*** DATA TO USE ***
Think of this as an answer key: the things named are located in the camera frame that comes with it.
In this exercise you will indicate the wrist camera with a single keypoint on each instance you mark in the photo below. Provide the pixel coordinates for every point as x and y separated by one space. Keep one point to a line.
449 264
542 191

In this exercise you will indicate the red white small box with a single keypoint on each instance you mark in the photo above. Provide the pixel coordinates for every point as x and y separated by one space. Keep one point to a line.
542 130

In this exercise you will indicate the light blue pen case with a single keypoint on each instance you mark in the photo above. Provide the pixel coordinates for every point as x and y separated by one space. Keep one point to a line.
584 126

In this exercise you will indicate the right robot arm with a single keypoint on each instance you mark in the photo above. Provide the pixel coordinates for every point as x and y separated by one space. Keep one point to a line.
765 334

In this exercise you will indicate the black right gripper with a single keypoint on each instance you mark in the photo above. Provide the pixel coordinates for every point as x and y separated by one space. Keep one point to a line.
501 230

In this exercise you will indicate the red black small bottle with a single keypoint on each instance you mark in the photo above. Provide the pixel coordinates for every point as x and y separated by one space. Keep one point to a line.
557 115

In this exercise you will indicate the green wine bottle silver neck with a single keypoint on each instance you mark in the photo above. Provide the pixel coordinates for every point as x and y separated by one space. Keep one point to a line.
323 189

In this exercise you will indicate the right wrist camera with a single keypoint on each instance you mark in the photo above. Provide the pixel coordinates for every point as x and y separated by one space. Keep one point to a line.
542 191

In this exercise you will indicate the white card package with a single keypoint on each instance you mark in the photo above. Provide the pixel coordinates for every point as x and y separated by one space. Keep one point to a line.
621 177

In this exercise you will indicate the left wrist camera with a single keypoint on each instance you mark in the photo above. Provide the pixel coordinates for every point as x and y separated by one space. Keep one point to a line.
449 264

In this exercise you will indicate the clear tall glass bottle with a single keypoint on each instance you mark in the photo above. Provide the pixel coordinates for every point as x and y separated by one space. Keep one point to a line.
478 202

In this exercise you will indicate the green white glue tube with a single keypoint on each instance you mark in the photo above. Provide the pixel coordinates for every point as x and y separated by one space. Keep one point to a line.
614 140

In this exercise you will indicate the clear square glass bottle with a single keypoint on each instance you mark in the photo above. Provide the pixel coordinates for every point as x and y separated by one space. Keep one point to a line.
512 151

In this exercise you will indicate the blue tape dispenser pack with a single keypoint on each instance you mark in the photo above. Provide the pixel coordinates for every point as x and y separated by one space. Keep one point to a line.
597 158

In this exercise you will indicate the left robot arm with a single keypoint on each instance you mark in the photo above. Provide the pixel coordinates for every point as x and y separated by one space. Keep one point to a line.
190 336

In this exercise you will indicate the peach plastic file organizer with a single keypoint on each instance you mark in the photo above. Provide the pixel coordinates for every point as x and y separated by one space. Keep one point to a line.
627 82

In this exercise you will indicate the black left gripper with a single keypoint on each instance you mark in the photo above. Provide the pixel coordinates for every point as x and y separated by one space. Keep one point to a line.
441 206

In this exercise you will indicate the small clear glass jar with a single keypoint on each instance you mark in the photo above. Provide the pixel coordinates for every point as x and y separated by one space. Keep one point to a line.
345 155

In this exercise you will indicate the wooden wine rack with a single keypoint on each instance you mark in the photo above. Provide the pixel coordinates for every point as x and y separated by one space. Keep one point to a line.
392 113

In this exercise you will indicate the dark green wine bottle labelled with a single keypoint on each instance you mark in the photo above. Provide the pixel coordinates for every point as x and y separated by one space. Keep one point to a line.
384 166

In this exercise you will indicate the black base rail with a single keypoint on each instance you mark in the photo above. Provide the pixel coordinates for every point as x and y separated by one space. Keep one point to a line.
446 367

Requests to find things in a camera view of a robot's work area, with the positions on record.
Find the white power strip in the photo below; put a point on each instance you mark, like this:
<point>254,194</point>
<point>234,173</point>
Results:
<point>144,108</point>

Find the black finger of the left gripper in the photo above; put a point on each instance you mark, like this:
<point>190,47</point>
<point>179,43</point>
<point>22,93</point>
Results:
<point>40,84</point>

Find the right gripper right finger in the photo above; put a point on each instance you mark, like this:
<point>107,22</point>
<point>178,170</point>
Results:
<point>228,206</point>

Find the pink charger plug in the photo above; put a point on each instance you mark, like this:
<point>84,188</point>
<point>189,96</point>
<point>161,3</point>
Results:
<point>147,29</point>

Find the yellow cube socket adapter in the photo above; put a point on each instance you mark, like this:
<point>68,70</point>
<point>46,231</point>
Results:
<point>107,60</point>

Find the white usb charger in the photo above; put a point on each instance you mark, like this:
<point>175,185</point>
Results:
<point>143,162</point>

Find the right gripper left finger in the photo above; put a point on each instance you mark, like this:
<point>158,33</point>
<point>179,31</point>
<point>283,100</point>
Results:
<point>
***
WHAT YOU NEED TO DO: Each line above that has the word "finger" must be copied.

RESULT OF THE TASK:
Find the black finger of the left gripper in the photo above; put a point on each instance you mark, like this:
Find the right gripper right finger in the photo above; put a point on each instance you mark, like this:
Find the right gripper left finger in the photo above; put a point on each instance you mark, like this:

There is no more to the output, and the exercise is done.